Similarly, to prepare a toner composition shown in Table 1, Examples 2 to 5 by performing the external addition process as in Example 1 to obtain a toner of Comparative Example 1-2.

・モーガルＬ；カーボンブラック（キャボット製）
・カルナバ；カルナバワックス１号粉末（加藤洋行製）
・ＰＥＴＢ；ペンタエリスリトールのテトラベヘン酸エステル
・Ｅ−８４；ボントロンＥ−８４（サリチル酸の金属錯化合物「オリエント化学

・ Mogal L; carbon black (manufactured by Cabot)
-Carnauba; Carnauba wax No. 1 powder (manufactured by Kato Yoko)
PETB: pentaerythritol tetrabehenate ester E-84; Bontron E-84 (metal complex of salicylic acid "Orient Chemistry

(Print durability test)
Dedicated toner is removed from the cartridge of a commercially available non-magnetic one-component developing type printer ("IPSIO COLOR 2000" manufactured by Ricoh Co., Ltd.), and the washed cartridges are filled with the toners of the examples and comparative examples shown in Table 1. Continuous printing of 10,000 sheets was performed at an image density of 5%. The test was performed in an environment of 25 ° C. and 60%.

(Image density, background stain, charge amount)
The image density and background stain of the printed material were measured with a Macbeth densitometer RD-918. The background stain was determined by subtracting the white paper density before printing from the white background density after printing. When the difference was less than 0.01, it was evaluated as ◯, when it was less than 0.01 to less than 0.03, and when it was 0.03 or more, ×. Further, the charge amount of the printing toner was measured using a suction type small charge amount measuring device Mode 210HS (manufactured by Trek). The results are shown in Table 2 .

(Toner drop / toner splash)
After printing 10,000 sheets, the toner does not spill out from the developing sleeve mounted on the cartridge (toner dropping), scatter around the developing device (toner scattering) and do not contaminate the inside of the machine, ○ a small amount of toner dropping, or toner The state where scattering was recognized was judged as Δ, and the state where a large amount of toner dropped or toner scattering was found was judged as x. The results are shown in Table 2 .
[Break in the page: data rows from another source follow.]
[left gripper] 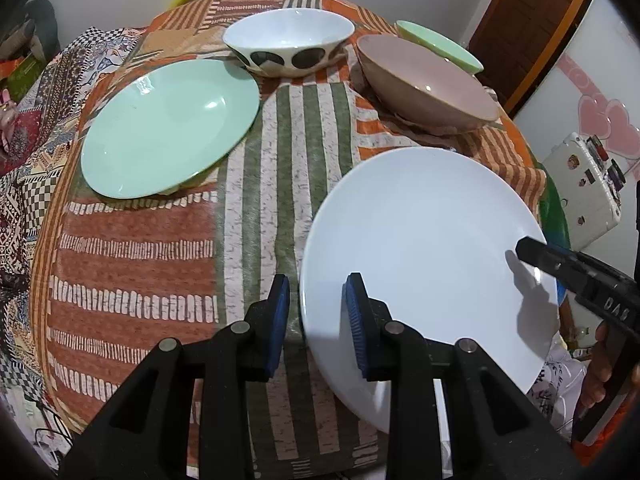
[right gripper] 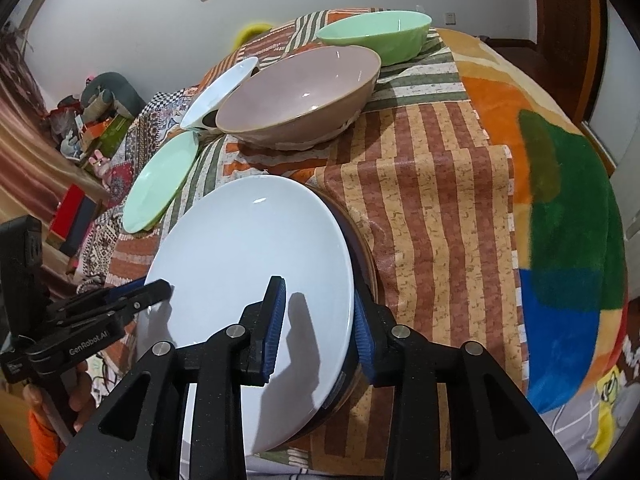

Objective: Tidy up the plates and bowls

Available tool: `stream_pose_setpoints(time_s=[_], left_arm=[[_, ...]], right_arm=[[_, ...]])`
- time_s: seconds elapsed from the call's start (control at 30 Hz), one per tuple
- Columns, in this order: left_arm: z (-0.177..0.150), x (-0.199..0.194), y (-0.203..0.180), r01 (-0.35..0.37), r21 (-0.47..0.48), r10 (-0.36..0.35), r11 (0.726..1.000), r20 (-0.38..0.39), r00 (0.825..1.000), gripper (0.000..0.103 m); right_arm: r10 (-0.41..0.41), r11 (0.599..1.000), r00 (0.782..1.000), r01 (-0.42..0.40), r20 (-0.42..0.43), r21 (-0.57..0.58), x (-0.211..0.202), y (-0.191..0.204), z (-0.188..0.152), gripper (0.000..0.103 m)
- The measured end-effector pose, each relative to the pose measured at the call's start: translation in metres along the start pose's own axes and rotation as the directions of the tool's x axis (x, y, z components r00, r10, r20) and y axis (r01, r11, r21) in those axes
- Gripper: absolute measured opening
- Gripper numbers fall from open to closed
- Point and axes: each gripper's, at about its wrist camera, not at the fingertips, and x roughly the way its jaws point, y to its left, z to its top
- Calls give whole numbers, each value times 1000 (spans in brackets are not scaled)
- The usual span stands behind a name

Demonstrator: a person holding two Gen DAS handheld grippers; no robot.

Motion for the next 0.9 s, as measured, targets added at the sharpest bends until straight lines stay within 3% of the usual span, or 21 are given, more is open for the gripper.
stream_pose_setpoints(time_s=[0.3,0.47,0.6,0.73,0.9], left_arm=[[1,-36,6,-18,7,18,1000,87,996,28],[6,-66,13,-37,9,35,999,166,985,29],[9,-94,22,-67,7,63,998,250,966,33],[13,-112,37,-99,-22,101,995,317,943,54],[19,-120,63,-151,-56,161,987,329,930,66]], right_arm=[[-110,991,993,113,38,-75,-5,11,2,31],[-103,987,987,117,125,-107,-30,19,9,40],[-79,985,985,101,154,-138,-38,31,13,40],[-36,985,986,62,160,-159,-39,44,19,43],[-4,982,986,36,168,-184,-34,62,28,54]])
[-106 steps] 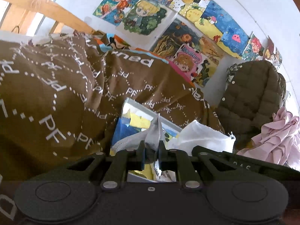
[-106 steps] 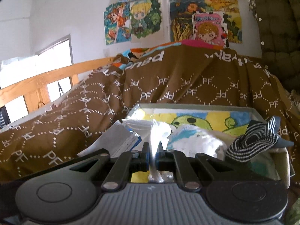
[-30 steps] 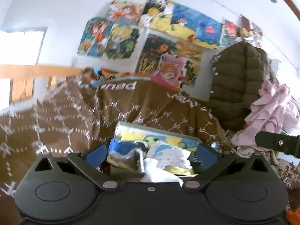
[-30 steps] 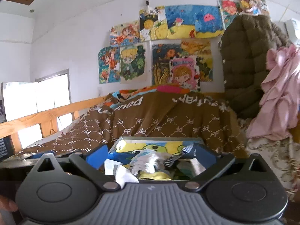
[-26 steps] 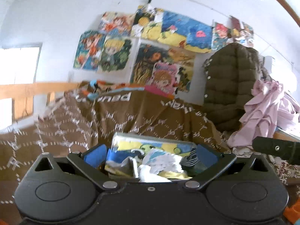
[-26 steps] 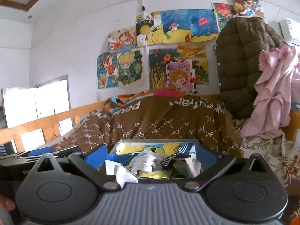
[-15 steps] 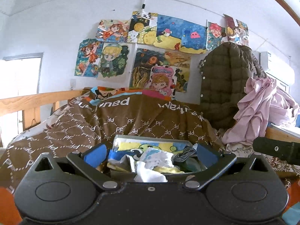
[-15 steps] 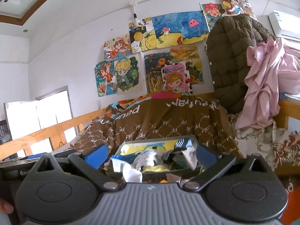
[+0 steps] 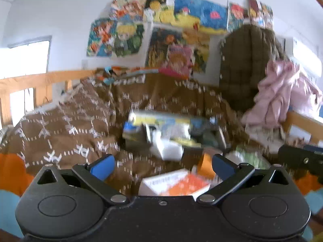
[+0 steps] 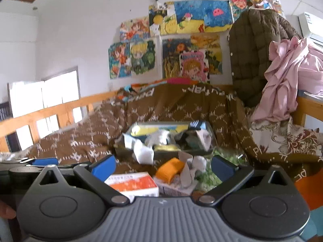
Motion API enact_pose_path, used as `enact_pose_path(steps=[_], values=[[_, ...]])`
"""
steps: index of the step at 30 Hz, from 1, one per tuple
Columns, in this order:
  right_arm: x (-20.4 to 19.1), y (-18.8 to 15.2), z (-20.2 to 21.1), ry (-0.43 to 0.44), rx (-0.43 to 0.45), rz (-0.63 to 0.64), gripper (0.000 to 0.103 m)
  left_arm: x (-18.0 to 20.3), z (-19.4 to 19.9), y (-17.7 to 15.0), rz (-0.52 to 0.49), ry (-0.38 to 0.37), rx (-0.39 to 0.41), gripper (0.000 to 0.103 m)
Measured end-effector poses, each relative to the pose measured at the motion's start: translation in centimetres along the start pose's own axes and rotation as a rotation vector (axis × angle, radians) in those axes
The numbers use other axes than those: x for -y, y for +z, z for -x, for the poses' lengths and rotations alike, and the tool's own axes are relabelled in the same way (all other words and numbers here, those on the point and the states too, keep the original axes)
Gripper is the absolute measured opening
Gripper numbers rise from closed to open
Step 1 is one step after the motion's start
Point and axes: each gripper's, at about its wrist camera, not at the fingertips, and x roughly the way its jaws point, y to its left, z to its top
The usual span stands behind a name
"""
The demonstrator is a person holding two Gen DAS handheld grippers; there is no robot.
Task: Organize soft objects
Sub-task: 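Withdraw both grippers from the tray back toward the pile, then move left gripper to the orange soft item while right gripper approaches the grey cloth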
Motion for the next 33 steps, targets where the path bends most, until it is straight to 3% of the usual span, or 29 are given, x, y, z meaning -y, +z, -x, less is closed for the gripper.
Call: enact_pose_path(steps=[13,20,26,33], values=[[-1.1,-1.7,-2.8,0.017,-0.155,0.066,0.103,-0.7,-2.1,-2.1,-0.033,0.03,-0.113,0.102],[-0.9,-2.3,-3.9,0.024,-0.229,0.056,0.103,-2.1,-2.9,-2.3,0.035,0.09,-0.159,0.102],[-0.7,-2.4,-4.9,0.023,-0.256,0.048,0.103,-2.4,-3.0,-2.2,0.053,0.118,-0.172,0.102],[-0.6,-2.3,-8.8,-0.016,-0.258,0.121,0.103,-2.1,-4.3,-1.3,0.043,0.109,-0.178,0.102]])
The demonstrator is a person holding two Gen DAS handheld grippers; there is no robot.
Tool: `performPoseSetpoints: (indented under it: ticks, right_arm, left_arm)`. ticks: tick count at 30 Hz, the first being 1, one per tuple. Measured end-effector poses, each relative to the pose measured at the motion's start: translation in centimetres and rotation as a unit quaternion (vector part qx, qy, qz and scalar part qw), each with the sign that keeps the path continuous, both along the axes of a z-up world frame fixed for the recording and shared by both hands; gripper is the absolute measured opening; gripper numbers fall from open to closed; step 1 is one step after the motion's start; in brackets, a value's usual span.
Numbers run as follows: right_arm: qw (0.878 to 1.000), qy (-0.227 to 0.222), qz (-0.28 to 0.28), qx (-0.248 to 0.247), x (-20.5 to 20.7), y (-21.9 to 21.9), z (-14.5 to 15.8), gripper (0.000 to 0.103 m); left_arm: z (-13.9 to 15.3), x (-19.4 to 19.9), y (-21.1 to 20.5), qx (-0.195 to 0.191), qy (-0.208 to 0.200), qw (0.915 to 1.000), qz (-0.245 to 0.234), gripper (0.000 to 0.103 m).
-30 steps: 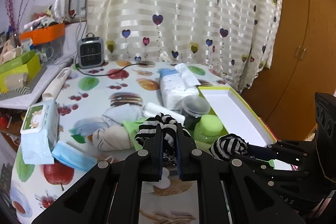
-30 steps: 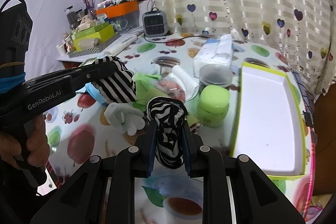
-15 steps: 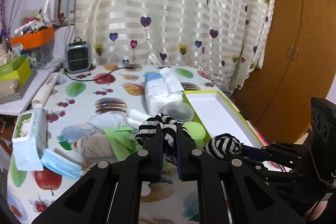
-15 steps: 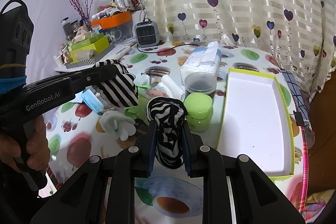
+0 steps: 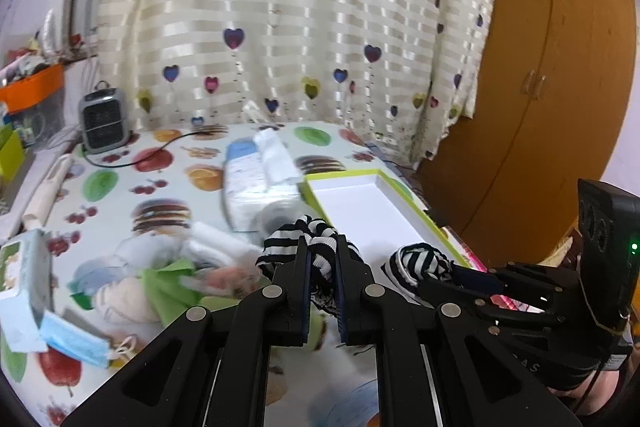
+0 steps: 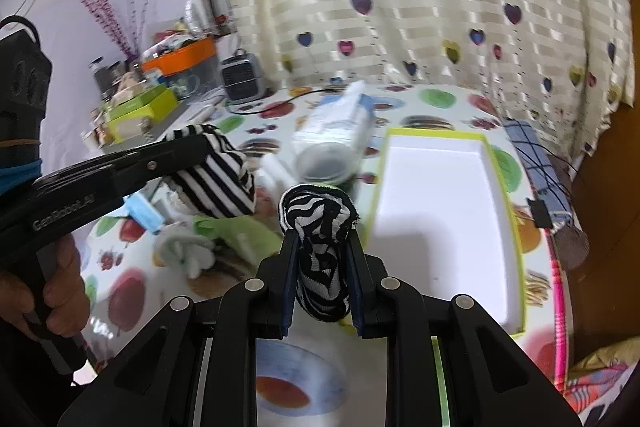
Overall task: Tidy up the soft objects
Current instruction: 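Carry both striped socks over the white tray with both grippers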
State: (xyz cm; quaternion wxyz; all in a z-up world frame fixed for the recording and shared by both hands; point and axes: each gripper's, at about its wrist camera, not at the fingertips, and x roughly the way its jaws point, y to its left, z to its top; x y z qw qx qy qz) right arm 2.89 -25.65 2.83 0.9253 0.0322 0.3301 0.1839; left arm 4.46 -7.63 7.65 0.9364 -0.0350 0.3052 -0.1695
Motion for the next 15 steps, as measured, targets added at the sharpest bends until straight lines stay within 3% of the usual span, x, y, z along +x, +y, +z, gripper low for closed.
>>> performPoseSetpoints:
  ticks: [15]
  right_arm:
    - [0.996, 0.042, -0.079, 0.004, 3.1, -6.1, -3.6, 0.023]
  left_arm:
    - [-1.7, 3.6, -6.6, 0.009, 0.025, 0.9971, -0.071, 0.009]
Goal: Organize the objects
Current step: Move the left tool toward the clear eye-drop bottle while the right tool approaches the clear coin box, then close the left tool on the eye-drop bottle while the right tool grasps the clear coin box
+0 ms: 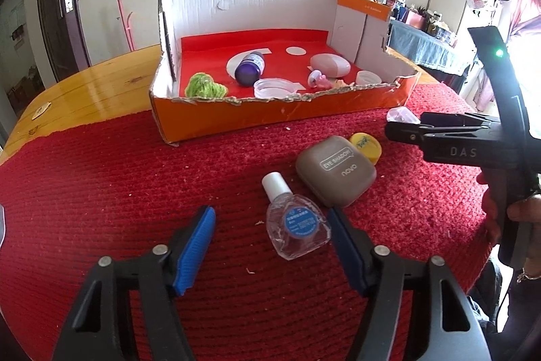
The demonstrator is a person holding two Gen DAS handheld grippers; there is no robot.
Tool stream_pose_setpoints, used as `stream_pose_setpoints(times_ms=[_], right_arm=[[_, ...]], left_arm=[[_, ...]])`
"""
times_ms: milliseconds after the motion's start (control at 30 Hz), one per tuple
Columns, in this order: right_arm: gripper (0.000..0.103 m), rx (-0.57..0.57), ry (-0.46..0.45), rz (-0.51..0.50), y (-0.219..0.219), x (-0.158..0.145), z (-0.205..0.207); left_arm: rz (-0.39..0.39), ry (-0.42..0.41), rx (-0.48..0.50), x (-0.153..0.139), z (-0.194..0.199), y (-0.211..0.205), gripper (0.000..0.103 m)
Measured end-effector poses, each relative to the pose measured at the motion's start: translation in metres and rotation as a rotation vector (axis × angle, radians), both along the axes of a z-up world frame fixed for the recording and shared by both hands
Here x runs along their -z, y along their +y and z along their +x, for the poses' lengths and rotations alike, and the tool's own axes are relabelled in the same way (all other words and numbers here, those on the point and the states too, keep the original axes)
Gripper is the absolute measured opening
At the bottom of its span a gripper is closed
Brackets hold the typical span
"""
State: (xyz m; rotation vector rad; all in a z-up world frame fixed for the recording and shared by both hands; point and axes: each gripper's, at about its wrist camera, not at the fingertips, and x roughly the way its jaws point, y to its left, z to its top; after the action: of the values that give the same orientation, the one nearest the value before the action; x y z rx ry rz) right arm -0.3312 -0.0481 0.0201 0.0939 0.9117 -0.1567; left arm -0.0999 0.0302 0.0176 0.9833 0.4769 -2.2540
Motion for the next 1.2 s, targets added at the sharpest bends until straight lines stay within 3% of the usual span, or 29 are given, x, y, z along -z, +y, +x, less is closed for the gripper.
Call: stream_pose_setpoints(times_ms=[100,300,333,400,933,1200], right_arm=[[0.084,-0.008,0.001,-0.006,0.001,0.0,0.001],[0.082,-0.026,0.005,-0.019,0.005,0.0,0.002],[0.082,-0.091,0.005,-0.019,0.005,0.0,0.002],[0.082,-0.093,0.005,-0.019,0.005,0.0,0.002],[0.079,-0.106,0.002,-0.008,0.006,0.0,0.003],[0.079,-0.115,-0.002,-0.004,0.006,0.0,0.003]], left_arm=[[0.003,0.006,0.014,0.0,-0.001,0.003,0.058],[-0.004,0.001,0.023,0.0,-0.004,0.002,0.053],[-0.004,-0.001,0.022,-0.001,-0.004,0.001,0.051],[-0.007,-0.005,0.018,-0.001,-0.006,-0.004,0.048],[0.077,0.037,0.009,-0.003,0.003,-0.012,0.048],[0.04,0.032,0.005,0.0,0.0,-0.005,0.048]])
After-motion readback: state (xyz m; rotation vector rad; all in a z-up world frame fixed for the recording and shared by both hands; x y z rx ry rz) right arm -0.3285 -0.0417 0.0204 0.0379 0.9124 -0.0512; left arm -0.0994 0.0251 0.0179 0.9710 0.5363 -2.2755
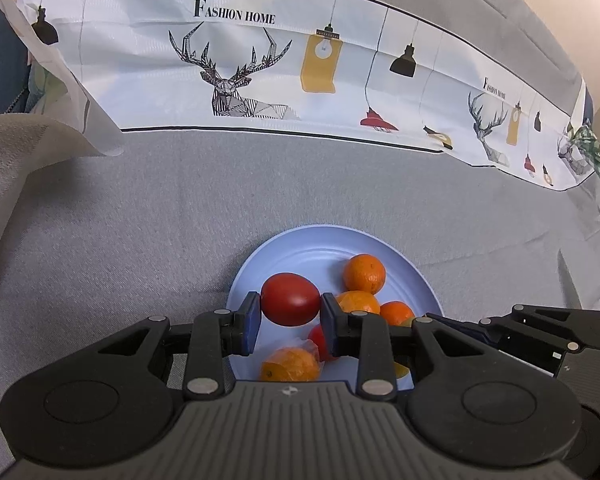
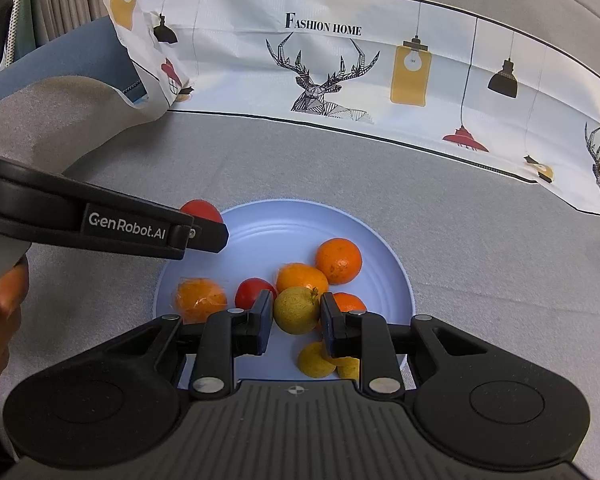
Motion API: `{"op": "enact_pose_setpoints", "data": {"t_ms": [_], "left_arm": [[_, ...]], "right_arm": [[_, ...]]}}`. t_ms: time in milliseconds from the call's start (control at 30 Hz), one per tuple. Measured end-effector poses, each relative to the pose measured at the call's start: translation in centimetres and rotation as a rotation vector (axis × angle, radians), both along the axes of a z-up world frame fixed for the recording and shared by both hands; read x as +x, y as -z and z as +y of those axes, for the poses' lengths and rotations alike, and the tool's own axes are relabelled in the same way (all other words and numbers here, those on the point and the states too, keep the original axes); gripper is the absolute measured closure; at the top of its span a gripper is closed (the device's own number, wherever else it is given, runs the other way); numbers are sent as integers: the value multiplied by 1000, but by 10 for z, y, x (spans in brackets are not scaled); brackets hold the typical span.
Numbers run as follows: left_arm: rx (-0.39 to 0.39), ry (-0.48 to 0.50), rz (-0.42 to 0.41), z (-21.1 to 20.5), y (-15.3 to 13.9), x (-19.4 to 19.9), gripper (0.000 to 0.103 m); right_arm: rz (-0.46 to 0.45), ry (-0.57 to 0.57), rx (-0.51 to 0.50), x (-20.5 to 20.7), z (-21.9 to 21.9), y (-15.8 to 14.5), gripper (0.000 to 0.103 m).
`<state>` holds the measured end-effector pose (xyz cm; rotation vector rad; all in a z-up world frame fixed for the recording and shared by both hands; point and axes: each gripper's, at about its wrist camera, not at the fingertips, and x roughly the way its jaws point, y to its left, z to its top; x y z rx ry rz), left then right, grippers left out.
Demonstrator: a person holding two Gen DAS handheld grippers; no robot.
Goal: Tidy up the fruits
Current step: 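Open the right tool to drop the yellow fruit on the plate while the left tool releases the tomato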
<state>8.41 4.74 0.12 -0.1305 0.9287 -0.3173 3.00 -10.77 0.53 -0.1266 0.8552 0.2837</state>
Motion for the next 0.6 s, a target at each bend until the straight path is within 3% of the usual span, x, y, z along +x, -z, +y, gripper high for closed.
{"op": "enact_pose_setpoints", "data": {"t_ms": [167,267,333,500,600], "left_arm": [[-13,3,-15,0,-4,-1,68],[-39,7,-34,2,-10,-3,53],[-60,14,-56,3,-15,-6,51],[-34,-2,-145,10,-28,-23,50],[-22,-21,-201,19,-40,-38,41]], "right_arm": [[-2,-7,-1,-1,2,0,76],[-2,4,-4,-1,1,-2,76],[-10,11,12,-4,-1,-6,74],[-46,39,23,-13,-6,-17,51],[-78,90,40,-21,-17,-25,35]]}}
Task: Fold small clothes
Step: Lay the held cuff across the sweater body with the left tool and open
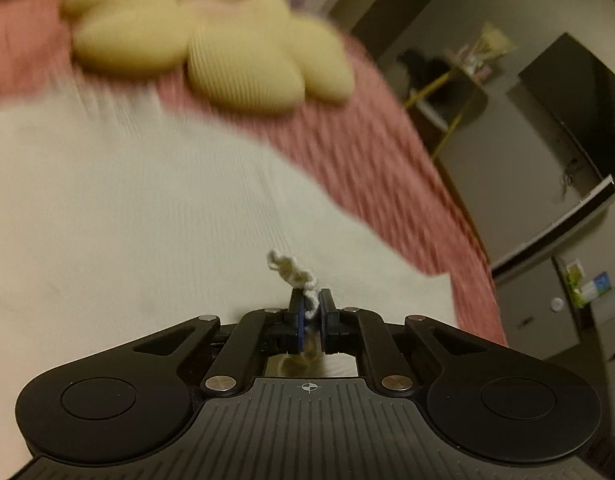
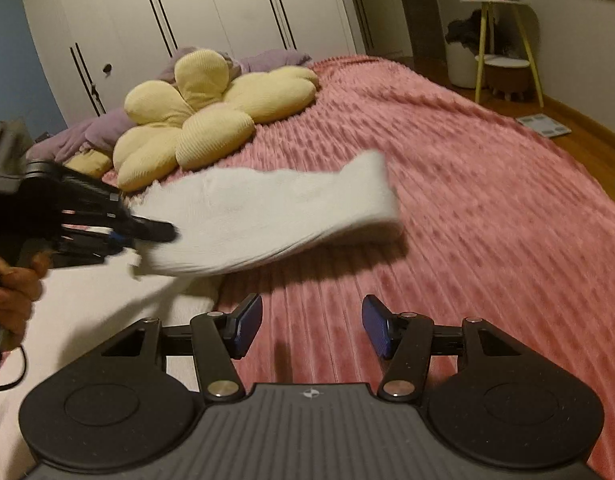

  C. I. The toner for developing an electrostatic image of the present invention using a colorant containing Pigment Black 12 exhibits stable charging behavior even during long-term use or printing of a large number of copies. No printing can be performed.

Claims (3)

A toner for developing an electrostatic image in which a colorant is dispersed in a binder resin,
The colorant is C.I. I. Pigment Black 12, a coloring agent, and further, as a charge control agent, a metal salt or complex of an azo compound, a metal salt or metal complex of salicylic acid, a metal salt or metal complex of benzyl acid, or a formula 1,

(Formula 1)
(Wherein R ₁ Is a quaternary carbon, methine, or methylene, and may contain a heteroatom of N, S, O, or P, Y represents a cyclic structure connected by a saturated bond or an unsaturated bond, and R ₂ , R _Three Each independently has an alkyl group, alkenyl group, alkoxy group, aryl group or aryloxy group or aralkyl group or aralkyloxy group, halogen group, hydrogen, hydroxyl group or substituent which may have a substituent. Represents a good amino group, carboxyl group, carbonyl group, nitro group, nitroso group, sulfonyl group, cyano group, R _Four Represents hydrogen or an alkyl group, t is an integer of 0 to 1 to 12, m is an integer of 1 to 20, n is an integer of 0 to 1 to 20, k is an integer of 0 to 1 to 4, p is 0 to An integer of 1 to 4, q is an integer of 0 to 1 to 3, r is an integer of 1 to 20, and s is 0 or an integer of 1 to 20. )
A toner for developing an electrostatic image, comprising at least one selected from the compounds represented by formula (1): The binder resin is
(A) A polybasic acid compound selected from divalent polybasic acids and / or acid anhydrides and / or lower alkyl esters thereof (B) A single amount containing a divalent aliphatic polyhydric alcohol as a main constituent The toner for developing an electrostatic charge image according to claim 1, which is a polyester resin obtained by reacting a body. The electrostatic image developing toner according to claim 1, further comprising a higher fatty acid ester compound and / or an aliphatic alcohol compound as a release agent.